* _REQUIRED WORK_
An exact transcription is needed of the lines below from the one with "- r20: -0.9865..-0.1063" through the one with "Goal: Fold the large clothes", with no other lines and no pictures.

=== Section Start ===

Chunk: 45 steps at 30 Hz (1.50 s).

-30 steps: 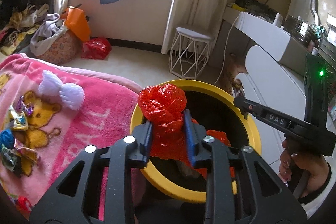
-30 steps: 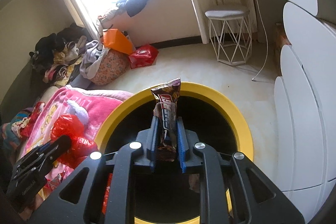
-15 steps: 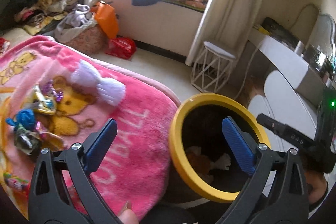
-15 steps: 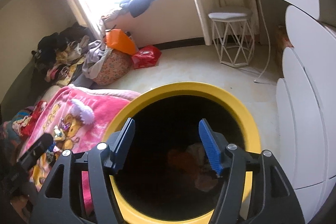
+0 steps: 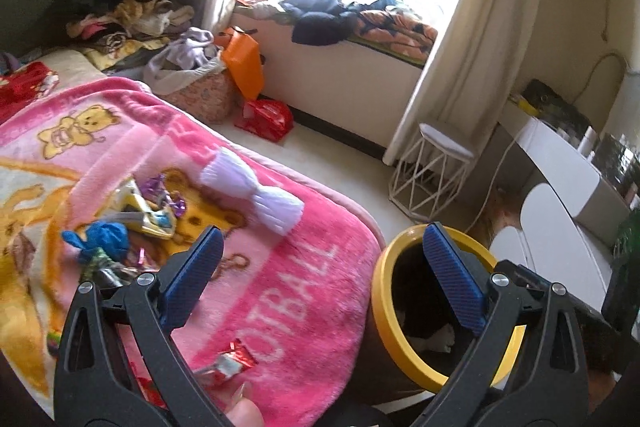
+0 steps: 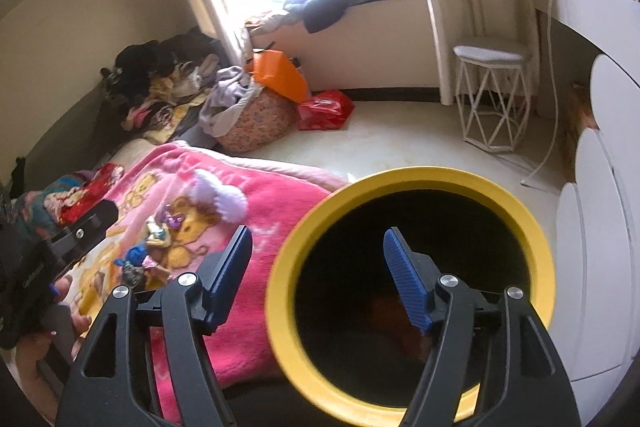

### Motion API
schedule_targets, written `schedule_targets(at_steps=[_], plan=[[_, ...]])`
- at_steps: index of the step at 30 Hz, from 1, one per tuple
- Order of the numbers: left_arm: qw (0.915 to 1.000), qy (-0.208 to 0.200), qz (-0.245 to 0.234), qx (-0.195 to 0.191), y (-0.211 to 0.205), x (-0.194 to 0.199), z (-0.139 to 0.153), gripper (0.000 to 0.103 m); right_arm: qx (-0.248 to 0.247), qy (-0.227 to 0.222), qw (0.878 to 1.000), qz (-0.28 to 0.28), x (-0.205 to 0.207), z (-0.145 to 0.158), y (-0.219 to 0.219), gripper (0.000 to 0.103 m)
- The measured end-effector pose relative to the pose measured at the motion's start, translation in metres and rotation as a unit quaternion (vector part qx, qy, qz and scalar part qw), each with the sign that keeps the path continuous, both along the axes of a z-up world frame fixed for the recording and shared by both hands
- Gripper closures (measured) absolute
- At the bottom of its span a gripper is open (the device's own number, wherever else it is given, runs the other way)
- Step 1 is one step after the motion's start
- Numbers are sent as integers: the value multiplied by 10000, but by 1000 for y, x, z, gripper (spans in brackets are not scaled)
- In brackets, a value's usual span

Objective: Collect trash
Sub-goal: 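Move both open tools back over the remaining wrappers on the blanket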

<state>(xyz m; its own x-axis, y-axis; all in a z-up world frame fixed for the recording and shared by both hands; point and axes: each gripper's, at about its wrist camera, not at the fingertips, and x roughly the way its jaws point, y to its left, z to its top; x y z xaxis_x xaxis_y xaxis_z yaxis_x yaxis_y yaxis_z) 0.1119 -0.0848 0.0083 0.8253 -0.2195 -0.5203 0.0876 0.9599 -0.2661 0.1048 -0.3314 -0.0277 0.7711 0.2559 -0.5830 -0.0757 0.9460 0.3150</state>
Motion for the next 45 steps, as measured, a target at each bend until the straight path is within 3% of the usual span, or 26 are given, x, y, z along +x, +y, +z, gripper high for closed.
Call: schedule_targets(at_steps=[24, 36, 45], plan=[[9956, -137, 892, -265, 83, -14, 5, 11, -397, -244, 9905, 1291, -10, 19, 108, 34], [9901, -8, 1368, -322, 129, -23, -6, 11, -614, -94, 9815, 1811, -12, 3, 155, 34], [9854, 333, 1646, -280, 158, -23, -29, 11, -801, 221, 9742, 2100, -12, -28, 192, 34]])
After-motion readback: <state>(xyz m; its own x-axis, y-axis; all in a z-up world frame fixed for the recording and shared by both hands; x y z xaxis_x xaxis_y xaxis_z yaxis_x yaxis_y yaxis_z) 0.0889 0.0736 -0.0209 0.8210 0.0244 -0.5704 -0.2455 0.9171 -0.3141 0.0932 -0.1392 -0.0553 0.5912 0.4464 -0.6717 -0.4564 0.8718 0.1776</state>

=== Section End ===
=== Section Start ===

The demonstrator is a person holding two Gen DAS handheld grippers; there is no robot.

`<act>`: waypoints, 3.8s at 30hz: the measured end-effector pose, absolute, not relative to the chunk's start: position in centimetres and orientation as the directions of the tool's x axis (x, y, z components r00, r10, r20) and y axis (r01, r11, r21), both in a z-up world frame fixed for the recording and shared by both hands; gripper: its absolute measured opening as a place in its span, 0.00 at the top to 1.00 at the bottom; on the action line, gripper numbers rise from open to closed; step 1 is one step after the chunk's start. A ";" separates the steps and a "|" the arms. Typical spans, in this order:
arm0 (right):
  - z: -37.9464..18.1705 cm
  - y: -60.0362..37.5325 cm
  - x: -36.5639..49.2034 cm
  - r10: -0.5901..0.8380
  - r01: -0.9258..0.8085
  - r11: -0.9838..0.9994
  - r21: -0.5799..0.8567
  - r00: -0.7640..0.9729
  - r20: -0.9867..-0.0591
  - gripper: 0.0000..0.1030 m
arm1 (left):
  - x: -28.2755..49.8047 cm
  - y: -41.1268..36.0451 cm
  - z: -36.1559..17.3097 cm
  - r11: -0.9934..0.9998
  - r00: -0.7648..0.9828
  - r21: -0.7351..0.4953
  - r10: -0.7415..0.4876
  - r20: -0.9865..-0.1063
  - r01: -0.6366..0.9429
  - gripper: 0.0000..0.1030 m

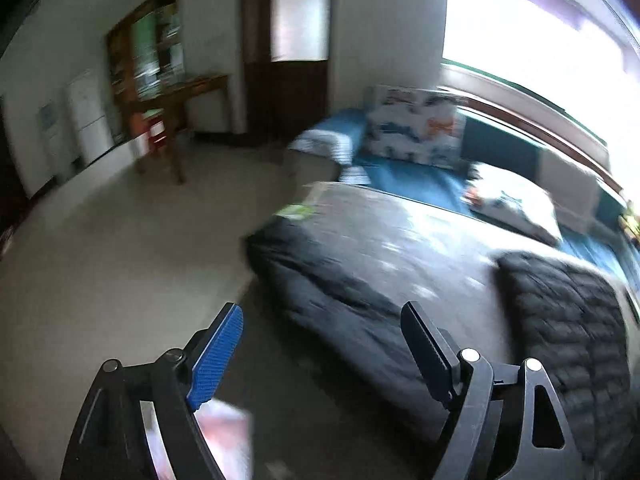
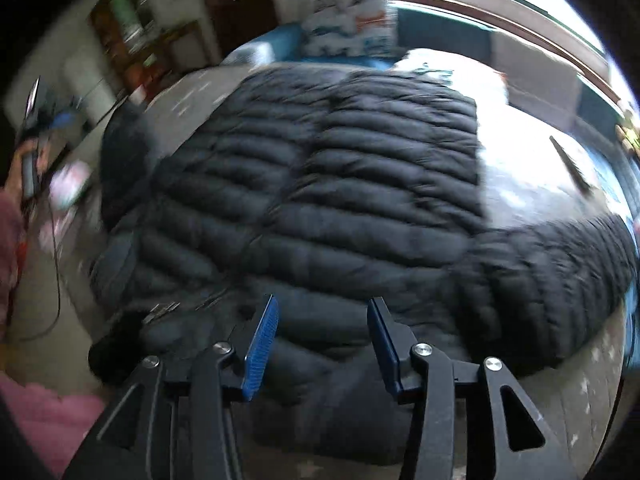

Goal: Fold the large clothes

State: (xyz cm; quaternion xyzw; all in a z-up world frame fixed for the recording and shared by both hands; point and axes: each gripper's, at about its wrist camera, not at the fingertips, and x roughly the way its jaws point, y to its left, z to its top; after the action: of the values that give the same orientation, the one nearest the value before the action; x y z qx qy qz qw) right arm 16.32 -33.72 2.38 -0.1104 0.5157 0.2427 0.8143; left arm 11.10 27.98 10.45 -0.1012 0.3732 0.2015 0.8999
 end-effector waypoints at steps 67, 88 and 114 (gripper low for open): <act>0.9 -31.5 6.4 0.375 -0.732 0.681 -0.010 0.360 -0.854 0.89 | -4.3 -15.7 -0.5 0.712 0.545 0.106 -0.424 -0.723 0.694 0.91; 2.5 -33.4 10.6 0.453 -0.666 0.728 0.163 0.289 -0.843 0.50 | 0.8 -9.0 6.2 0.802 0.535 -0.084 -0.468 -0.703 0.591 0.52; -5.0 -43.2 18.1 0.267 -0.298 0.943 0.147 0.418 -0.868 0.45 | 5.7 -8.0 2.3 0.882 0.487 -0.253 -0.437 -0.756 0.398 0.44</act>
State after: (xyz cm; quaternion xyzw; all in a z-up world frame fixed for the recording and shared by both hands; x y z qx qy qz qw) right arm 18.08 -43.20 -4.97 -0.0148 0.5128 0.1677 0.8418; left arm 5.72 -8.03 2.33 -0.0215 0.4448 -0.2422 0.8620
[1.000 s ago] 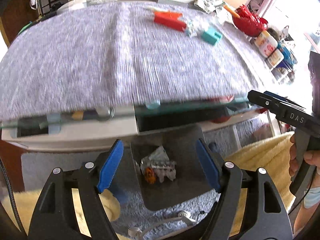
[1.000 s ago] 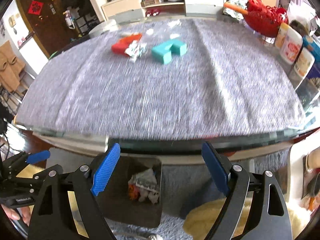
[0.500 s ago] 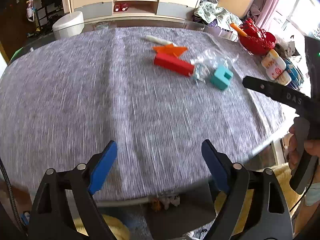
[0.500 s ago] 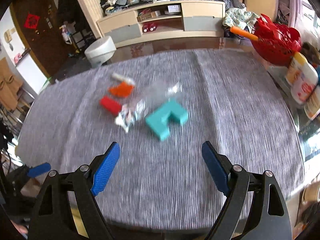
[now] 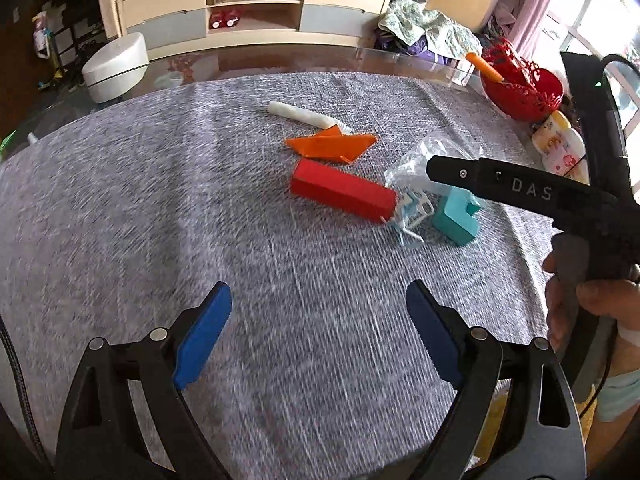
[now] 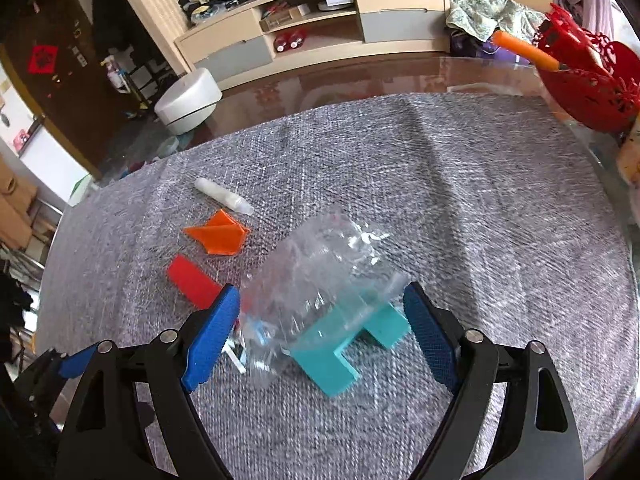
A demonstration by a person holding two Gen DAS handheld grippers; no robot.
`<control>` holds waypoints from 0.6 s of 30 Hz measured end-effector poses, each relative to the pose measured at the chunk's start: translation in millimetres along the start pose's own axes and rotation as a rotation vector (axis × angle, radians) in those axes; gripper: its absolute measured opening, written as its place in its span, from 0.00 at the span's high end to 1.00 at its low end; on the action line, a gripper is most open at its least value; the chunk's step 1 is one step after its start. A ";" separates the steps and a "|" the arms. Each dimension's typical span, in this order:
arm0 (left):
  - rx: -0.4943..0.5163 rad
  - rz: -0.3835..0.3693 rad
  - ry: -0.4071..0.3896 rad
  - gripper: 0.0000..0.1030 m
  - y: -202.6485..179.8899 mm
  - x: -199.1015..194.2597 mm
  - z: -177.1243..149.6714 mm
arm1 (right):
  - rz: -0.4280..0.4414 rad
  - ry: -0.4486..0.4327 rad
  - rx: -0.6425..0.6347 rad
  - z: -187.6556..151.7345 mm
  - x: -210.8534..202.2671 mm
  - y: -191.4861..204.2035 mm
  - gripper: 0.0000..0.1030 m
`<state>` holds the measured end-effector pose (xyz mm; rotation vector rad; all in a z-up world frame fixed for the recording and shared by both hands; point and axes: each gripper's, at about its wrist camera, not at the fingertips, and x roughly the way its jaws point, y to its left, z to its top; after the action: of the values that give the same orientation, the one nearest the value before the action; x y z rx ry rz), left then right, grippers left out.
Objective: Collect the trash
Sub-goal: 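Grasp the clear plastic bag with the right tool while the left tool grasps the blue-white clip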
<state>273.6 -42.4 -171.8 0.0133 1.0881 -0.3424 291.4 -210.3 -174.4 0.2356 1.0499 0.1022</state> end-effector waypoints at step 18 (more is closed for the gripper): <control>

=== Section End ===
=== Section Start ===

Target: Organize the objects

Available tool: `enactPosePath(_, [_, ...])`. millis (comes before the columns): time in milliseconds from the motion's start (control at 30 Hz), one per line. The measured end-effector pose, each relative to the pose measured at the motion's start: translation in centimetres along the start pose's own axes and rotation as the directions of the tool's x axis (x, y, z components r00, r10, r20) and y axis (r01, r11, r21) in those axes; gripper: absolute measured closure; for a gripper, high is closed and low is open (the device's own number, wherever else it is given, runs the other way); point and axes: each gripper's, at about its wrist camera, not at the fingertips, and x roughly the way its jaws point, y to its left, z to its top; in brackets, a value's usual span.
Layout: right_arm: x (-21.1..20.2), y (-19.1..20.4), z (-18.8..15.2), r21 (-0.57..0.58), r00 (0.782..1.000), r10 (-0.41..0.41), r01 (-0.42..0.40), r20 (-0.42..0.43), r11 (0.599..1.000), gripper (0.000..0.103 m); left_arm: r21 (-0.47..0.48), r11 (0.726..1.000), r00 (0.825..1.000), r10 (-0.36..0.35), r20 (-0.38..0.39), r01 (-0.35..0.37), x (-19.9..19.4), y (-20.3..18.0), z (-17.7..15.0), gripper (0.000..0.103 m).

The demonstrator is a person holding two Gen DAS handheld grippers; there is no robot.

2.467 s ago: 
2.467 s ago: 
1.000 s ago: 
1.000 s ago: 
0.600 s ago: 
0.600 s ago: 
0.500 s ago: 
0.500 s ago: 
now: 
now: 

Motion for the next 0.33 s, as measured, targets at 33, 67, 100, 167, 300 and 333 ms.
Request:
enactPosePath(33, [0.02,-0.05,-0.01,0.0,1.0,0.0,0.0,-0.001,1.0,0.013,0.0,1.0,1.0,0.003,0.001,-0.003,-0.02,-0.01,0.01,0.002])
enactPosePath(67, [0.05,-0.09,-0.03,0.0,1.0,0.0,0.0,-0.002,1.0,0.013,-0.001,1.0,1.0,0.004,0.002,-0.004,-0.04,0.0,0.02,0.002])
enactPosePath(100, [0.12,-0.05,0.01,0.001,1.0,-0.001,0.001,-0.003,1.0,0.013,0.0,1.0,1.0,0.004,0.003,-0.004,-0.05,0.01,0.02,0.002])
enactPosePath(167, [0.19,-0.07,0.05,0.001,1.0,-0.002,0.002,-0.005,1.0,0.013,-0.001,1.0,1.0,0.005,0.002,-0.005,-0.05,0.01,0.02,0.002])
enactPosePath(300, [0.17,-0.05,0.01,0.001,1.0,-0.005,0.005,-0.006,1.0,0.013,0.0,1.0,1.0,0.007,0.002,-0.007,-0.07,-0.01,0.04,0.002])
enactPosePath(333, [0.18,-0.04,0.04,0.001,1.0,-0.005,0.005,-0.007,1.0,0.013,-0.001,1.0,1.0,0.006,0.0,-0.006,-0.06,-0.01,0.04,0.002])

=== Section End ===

* _RESULT OF THE TASK_
  - r20: -0.9865..-0.1063
  - r01: -0.6366..0.9429
  - gripper: 0.0000..0.1030 m


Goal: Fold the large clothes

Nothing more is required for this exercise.